Soon, the plane started to descend. Fayaz’s friend immediately noticed planes parked on the tarmac with a mark PIA with crescents and stars painted on their tails.
The plane was in Lahore, Pakistan.
“I was worried,” Fayaz said, “but at the same time excited to be in Pakistan.” The moment the plane stopped, Fayaz said, it was surrounded by the Pakistan army.

“After some time the plane door was opened and an aluminum trunk was placed. It was one of the hijackers, Hashim, who was the first one to jump out,” Fayaz recalls.
A few minutes later, an announcement was made that women and children could get off the plane. Fayaz and his friend were among the youngest in the plane, and the first civilians to de-board the plane.

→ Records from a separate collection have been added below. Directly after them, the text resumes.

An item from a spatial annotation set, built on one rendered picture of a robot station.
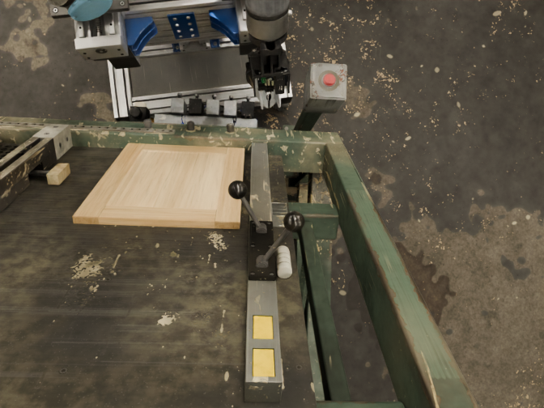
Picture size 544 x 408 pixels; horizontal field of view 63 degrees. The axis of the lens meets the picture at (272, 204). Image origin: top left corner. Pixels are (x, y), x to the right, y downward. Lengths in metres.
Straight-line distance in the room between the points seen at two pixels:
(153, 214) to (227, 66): 1.32
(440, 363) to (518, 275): 2.07
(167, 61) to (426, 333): 1.85
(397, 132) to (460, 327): 1.09
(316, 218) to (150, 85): 1.32
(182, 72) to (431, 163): 1.37
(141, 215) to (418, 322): 0.63
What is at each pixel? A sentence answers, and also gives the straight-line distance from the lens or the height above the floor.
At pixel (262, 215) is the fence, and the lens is 1.00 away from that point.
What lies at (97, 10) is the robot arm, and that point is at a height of 1.19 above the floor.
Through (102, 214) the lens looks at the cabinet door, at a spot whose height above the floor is 1.30.
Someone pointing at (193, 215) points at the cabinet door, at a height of 1.29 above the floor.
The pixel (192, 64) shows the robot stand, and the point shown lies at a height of 0.21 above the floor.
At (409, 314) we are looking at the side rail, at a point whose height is 1.61.
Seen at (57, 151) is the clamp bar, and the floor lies 0.99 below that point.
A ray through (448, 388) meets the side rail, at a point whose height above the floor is 1.73.
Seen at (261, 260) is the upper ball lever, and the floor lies 1.51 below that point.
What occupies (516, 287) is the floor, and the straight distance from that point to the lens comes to 2.75.
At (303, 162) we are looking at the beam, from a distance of 1.48.
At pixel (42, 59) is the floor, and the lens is 2.70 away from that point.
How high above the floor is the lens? 2.32
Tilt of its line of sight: 85 degrees down
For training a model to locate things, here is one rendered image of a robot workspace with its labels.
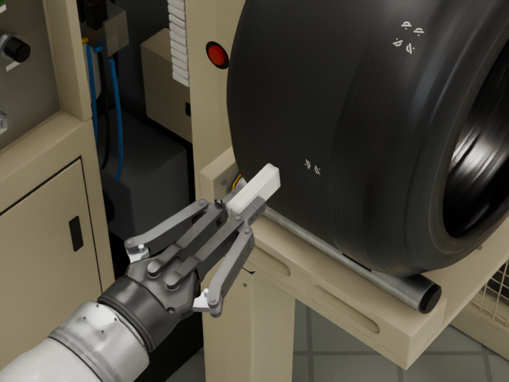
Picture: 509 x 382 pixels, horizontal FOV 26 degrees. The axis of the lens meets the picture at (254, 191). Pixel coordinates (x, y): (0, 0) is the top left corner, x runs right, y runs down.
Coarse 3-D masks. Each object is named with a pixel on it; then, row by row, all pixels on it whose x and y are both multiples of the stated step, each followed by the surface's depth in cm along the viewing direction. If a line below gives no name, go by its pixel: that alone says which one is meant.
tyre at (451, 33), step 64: (256, 0) 125; (320, 0) 119; (384, 0) 116; (448, 0) 114; (256, 64) 125; (320, 64) 120; (384, 64) 116; (448, 64) 115; (256, 128) 129; (320, 128) 122; (384, 128) 117; (448, 128) 119; (320, 192) 127; (384, 192) 122; (448, 192) 161; (384, 256) 132; (448, 256) 141
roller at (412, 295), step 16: (240, 176) 162; (288, 224) 157; (320, 240) 154; (336, 256) 154; (368, 272) 151; (384, 288) 150; (400, 288) 148; (416, 288) 147; (432, 288) 147; (416, 304) 147; (432, 304) 149
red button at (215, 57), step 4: (212, 48) 159; (216, 48) 158; (208, 52) 160; (212, 52) 159; (216, 52) 158; (220, 52) 158; (212, 56) 160; (216, 56) 159; (220, 56) 158; (224, 56) 158; (212, 60) 160; (216, 60) 159; (220, 60) 159; (224, 60) 159; (220, 64) 160
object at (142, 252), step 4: (140, 248) 112; (144, 248) 113; (128, 252) 113; (132, 252) 113; (136, 252) 113; (140, 252) 113; (144, 252) 113; (148, 252) 113; (132, 256) 113; (136, 256) 113; (140, 256) 113; (144, 256) 113; (148, 256) 114; (132, 260) 112; (136, 260) 112
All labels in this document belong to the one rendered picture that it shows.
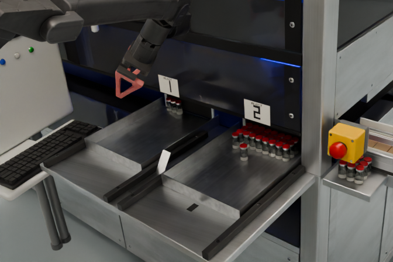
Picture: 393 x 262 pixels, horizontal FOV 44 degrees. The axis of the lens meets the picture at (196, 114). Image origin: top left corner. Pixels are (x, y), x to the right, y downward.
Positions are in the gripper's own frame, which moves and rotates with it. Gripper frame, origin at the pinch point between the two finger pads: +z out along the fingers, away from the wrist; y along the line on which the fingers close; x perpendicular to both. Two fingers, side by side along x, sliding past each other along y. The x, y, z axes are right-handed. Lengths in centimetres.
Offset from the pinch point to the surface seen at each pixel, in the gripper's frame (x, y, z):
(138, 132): 12.1, -25.3, 30.3
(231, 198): 36.8, 8.4, 9.3
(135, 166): 13.9, -3.3, 24.5
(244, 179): 39.4, 0.2, 8.2
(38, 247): 4, -57, 148
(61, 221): 7, -43, 107
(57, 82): -21, -52, 48
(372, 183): 66, 2, -10
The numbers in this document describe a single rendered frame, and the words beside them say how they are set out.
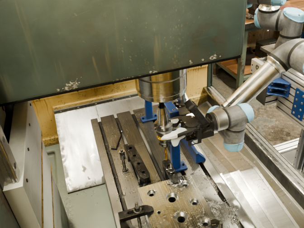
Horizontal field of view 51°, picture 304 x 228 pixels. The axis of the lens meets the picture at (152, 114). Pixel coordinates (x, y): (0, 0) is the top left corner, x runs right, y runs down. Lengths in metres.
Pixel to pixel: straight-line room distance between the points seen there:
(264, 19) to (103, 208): 1.38
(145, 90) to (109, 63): 0.19
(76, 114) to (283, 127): 2.09
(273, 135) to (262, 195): 1.64
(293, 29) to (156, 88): 1.21
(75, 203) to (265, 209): 0.97
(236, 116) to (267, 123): 2.25
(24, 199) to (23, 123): 0.28
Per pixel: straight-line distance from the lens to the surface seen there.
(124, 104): 2.13
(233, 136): 1.22
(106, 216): 1.73
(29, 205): 0.86
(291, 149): 2.78
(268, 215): 1.62
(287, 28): 1.97
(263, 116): 3.50
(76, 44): 0.76
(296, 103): 1.97
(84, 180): 1.89
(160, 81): 0.90
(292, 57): 1.29
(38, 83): 0.79
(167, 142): 1.10
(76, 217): 1.77
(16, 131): 1.01
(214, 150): 1.86
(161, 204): 1.25
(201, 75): 2.28
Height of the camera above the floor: 1.95
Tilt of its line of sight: 34 degrees down
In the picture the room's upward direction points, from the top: 5 degrees counter-clockwise
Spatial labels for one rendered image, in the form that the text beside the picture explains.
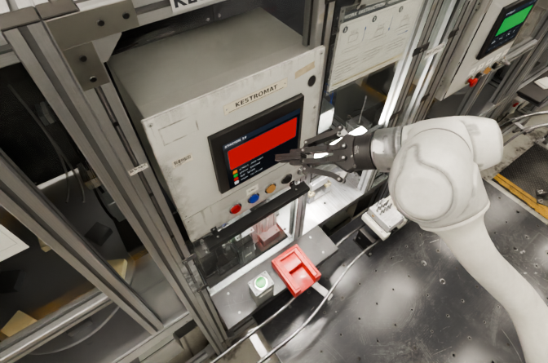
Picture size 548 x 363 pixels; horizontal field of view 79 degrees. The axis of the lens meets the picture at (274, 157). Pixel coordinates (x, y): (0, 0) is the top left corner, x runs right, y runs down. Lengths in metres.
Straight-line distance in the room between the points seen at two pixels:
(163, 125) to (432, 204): 0.46
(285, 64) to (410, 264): 1.31
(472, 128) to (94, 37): 0.59
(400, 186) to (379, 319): 1.24
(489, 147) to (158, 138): 0.57
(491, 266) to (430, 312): 1.17
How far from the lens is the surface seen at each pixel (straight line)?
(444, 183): 0.46
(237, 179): 0.82
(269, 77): 0.71
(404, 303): 1.72
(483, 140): 0.63
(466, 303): 1.83
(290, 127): 0.81
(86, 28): 0.53
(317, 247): 1.47
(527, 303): 0.74
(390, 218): 1.59
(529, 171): 3.54
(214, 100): 0.66
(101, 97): 0.59
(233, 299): 1.39
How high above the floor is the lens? 2.23
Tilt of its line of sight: 50 degrees down
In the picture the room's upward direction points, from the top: straight up
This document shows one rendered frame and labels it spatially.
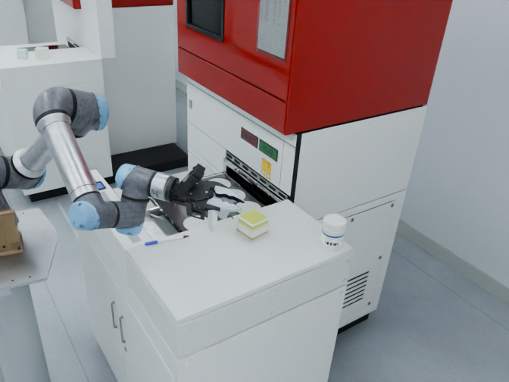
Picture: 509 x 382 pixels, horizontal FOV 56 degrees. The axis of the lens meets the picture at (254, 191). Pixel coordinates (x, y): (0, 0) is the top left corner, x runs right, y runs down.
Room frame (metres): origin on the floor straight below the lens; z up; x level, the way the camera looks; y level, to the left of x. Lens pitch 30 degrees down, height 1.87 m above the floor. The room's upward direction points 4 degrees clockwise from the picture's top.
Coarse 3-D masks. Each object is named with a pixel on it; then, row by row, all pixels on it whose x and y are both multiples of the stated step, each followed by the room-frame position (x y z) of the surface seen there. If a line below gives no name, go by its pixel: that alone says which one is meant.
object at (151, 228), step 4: (148, 216) 1.48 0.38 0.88; (148, 220) 1.46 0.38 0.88; (152, 220) 1.46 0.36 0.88; (144, 224) 1.42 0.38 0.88; (148, 224) 1.43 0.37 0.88; (152, 224) 1.43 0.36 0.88; (156, 224) 1.43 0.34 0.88; (144, 228) 1.40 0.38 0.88; (148, 228) 1.40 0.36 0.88; (152, 228) 1.40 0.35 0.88; (156, 228) 1.41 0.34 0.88; (148, 232) 1.38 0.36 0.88; (152, 232) 1.38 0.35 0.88; (156, 232) 1.38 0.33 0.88; (160, 232) 1.39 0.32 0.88; (152, 236) 1.36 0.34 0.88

Then began the fun for him. “We were escorted to the terminal and served tea and biscuits. We were like celebrities. Everybody was hugging us. A battery of security guards was visiting us keen to know about us,” Fayaz said.
Soon all other passengers were gathered in a large hall next to a lounge, where a team of Pakistani government officials, led by then Pakistan External Affairs Minister and chairman of the Pakistan People’s Party (PPP) Zulfiqar Ali Bhutto greeted them.

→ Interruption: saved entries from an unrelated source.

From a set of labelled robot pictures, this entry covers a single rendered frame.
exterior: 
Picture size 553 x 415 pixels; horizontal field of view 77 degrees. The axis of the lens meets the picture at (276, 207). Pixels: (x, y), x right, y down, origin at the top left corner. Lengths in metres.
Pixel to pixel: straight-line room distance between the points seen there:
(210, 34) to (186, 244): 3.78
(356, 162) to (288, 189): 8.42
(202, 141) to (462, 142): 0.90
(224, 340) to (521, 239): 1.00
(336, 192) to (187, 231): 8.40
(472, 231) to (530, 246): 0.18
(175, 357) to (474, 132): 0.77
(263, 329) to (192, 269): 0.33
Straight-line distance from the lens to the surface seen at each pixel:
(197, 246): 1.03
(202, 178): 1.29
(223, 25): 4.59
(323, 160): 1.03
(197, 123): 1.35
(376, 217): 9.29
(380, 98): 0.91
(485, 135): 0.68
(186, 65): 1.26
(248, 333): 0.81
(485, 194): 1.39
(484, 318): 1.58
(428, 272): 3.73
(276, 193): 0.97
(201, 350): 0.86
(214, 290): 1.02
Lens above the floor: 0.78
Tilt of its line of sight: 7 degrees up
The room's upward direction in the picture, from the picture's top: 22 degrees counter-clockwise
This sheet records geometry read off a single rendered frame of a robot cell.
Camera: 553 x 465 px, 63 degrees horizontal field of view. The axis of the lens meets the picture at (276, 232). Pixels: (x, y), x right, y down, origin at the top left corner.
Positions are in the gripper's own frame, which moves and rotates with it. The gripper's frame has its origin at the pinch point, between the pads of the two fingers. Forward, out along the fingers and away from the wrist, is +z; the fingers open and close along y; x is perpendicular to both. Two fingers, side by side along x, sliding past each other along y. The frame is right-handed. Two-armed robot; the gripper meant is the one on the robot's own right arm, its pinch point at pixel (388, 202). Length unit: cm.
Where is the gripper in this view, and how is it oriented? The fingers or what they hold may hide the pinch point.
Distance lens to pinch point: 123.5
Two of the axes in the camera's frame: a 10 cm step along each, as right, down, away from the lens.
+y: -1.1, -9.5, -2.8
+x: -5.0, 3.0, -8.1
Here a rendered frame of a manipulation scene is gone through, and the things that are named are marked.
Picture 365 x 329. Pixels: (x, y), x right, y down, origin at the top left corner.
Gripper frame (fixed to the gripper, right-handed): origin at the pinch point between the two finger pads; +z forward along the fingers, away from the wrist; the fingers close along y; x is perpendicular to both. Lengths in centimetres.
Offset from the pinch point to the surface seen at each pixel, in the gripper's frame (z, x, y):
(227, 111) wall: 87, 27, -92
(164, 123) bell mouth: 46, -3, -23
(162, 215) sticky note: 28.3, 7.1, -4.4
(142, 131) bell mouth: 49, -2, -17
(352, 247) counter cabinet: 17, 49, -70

Fayaz said Bhutto came up to him and had a long chat about his family, education, and future plans. The Pakistan External Affairs Minister made Fayaz sit next to him in a press conference held at the Lahore airport on the hijacking.

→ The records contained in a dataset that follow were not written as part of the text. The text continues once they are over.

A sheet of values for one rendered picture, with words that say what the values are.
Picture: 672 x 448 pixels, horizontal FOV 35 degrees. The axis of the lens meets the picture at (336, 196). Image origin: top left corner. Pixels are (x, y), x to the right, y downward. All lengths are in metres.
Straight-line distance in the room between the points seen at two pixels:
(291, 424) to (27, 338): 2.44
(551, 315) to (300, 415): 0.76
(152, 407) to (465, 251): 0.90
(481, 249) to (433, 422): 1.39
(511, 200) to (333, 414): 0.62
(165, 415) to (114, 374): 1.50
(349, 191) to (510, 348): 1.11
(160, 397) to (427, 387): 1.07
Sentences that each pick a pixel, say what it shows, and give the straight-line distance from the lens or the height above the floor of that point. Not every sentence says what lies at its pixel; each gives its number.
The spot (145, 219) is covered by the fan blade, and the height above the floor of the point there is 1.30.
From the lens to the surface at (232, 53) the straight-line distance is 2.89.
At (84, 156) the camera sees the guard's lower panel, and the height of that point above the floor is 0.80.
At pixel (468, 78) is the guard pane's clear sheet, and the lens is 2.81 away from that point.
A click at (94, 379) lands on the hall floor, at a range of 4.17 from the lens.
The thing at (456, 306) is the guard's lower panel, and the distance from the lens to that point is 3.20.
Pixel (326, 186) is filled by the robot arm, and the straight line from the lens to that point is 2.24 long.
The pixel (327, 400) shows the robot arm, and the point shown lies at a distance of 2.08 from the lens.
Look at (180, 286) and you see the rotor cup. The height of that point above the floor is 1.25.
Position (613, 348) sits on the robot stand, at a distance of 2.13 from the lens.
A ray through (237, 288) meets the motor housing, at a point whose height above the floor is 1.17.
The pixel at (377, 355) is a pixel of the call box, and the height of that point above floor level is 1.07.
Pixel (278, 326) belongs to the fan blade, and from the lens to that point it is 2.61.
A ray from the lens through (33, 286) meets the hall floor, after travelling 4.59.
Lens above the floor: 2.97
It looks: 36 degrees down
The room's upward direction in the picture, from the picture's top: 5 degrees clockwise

At sunset, all the passengers were made to board two heavily guarded buses and were driven through the roads of Lahore.
“It was a busy city,” Fayaz said of Lahore. “People were roaming around and there was a rush of transport playing on the road.”
All the passengers were kept in a hotel with two people in each room. “It was like a five-star hotel,” Fayaz said. “Tired by the day’s events, I fell asleep.”
The next morning without any means of communication, including an absence of radio, TV, and newspapers, the passengers were anxious to know what was happening outside.
Fayaz, taking an advantage of being young, he said, he arranged a newspaper from the authorities. A newspaper with a picture of Bhutoo and him at a press conference was published on the front page, he said.
Later, Fayaz said, they were also provided carrom boards, chess boards, and cards to kill time.
Meanwhile, the hijackers demanded the Indian government release 36 jailed JKNLF members.
Two days later, the passengers were asked to get ready pack their bags and board a bus.
“We were unaware of our destination till we reached the India-Pakistan border,” Fayaz said. “The moment we crossed the border, the Indian officials welcomed us with garlands, followed by a high tea.”
The passengers were then taken to the Ferozpur airbase where they were received by Dr. Karan Singh, the first Sadr-e-Riyasat of Jammu and Kashmir.
Later, the Indian Air Force plane took the passengers to Amritsar and was separated into two groups: one flown to Delhi and another to Jammu.
In Delhi, then Prime Minister of India, Indira Gandhi received them while in Jammu, then Chief Minister of Jammu and Kashmir, Ghulam Mohammad Sadiq received them.

Fayaz stayed at Sadiq’s official residence for more than a week.
“It was an experience of a lifetime. I still remember everything vividly,” Fayaz said.
What happened to hijackers and their demands? “It is well documented in history books,” Fayaz said, grinning.
Years later, a book by a former Research and Analysis Wing (RAW) spy revealed that the intelligence agency had staged the hijacking. As per the book by R K Yadav, the RAW had arrested a Pakistani agent and foiled the move by the ISI to hijack a plane that was being piloted by Rajiv Gandhi from Srinagar Airpot.
Then RAW’s leadership made the agent hijack a plane and landed it in Lahore, which gave India an opportunity to ban flights from Pakistan from using the Indian airspace, and hampered military transport to East Pakistan, now Bangladesh.